Hochwasser im Kloster
Am Vorabend zum liturgischen Fest der Taufe des Herrn, war das Thema Wasser auch von einer anderen Seite aus von großer Relevanz. Das Tauwetter mit gleichzeitigem Regen hat auch die Abtei Münsterschwarzach stark betroffen. Am Samstag, dem 8. Januar sammelte sich nahe der Voltigierhalle eine große Wassermenge aus den umliegenden überschwemmten Feldern. Für den nahe gelegenen Fairhandel und den Vier-Türme-Verlag bestand Überschwemmungsgefahr. Auch die Pferde, Schafe und Ziegen waren bedroht. Die Wassermassen stauten sich so schnell auf, dass es für die Abtei das größte Hochwasser seit fast 30 Jahren war.

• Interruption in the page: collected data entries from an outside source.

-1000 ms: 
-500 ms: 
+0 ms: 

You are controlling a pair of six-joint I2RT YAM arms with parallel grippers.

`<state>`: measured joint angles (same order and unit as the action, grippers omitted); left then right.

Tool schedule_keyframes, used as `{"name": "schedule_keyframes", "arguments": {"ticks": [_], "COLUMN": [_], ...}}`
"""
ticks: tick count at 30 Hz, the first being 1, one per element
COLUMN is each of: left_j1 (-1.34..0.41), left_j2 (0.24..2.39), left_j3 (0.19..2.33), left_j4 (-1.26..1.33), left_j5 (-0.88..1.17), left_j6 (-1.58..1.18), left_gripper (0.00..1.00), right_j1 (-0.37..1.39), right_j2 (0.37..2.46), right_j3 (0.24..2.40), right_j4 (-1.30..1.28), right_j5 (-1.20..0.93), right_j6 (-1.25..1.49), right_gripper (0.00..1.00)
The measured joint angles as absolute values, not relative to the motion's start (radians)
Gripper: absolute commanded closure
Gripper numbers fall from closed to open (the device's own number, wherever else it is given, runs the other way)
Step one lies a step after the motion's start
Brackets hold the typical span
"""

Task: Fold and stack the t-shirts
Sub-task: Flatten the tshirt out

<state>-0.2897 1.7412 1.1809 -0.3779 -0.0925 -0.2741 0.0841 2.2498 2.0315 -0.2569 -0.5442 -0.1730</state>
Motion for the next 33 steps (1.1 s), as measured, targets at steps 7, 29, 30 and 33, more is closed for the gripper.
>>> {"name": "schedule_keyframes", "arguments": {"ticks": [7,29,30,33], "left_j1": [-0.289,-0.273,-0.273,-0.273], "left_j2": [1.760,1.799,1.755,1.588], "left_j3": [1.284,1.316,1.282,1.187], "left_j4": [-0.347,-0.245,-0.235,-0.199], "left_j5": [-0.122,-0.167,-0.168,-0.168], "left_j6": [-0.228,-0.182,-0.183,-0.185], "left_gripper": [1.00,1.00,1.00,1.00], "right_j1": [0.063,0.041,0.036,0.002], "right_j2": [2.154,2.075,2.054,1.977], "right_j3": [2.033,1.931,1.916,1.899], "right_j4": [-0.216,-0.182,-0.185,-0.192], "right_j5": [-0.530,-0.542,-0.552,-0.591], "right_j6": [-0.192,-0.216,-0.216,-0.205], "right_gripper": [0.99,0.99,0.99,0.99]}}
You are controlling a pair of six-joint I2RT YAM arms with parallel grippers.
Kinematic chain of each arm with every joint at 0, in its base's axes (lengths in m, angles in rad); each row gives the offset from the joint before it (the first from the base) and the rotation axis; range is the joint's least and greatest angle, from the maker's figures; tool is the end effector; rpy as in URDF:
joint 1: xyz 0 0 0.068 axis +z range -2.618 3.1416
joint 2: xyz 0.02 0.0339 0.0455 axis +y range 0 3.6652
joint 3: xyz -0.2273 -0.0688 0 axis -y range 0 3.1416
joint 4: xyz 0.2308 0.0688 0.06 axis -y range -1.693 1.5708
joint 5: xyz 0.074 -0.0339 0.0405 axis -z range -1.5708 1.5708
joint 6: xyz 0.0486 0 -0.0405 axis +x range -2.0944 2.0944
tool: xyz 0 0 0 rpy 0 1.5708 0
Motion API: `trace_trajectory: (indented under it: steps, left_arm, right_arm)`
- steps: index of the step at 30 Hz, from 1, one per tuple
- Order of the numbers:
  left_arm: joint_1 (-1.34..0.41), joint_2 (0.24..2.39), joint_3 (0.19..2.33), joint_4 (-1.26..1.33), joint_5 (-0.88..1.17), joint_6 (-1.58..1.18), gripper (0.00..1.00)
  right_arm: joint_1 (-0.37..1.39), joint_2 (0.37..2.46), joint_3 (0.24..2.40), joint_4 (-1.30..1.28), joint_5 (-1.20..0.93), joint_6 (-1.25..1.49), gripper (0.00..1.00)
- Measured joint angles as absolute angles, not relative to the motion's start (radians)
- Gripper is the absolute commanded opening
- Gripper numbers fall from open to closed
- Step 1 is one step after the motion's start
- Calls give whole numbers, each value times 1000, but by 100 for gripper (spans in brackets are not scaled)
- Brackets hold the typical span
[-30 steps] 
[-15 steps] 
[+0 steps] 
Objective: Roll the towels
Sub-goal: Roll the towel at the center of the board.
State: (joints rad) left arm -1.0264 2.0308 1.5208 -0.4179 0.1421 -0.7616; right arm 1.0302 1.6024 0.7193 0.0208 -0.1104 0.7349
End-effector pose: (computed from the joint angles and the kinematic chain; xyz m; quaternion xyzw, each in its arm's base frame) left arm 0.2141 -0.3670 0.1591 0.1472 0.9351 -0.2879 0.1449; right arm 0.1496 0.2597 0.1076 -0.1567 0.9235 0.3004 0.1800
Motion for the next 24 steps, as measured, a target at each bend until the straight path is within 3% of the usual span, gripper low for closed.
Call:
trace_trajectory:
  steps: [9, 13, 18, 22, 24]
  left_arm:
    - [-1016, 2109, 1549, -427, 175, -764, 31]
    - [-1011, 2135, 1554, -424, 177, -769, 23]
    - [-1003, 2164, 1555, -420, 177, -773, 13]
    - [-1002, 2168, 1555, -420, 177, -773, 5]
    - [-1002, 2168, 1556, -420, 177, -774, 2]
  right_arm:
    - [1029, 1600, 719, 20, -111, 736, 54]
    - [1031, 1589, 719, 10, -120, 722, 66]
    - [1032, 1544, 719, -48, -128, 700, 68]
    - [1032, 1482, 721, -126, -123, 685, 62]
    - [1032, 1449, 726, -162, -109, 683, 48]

Um 16 Uhr musste die Werkfeuerwehr der Abtei unter Leitung von Kommandant Bruder Alois-Maria in Vollbesetzung ausrücken. Die Mönche tauschten ihren Habit mit der Feuerwehruniform. Unterstützt wurde die Feuerwehr der Abtei von der Gemeindefeuerwehr Münsterschwarzach. Bis zum frühen Morgen wurden die Wassermassen aus dem Sammelbecken gepumpt. Als die Sonne aufging, war die Gefahr gebannt. Im Sinne des Ora et Labora (Bete und Arbeite) packten die Mönche handfest zu und konnten größeren Schaden abwenden.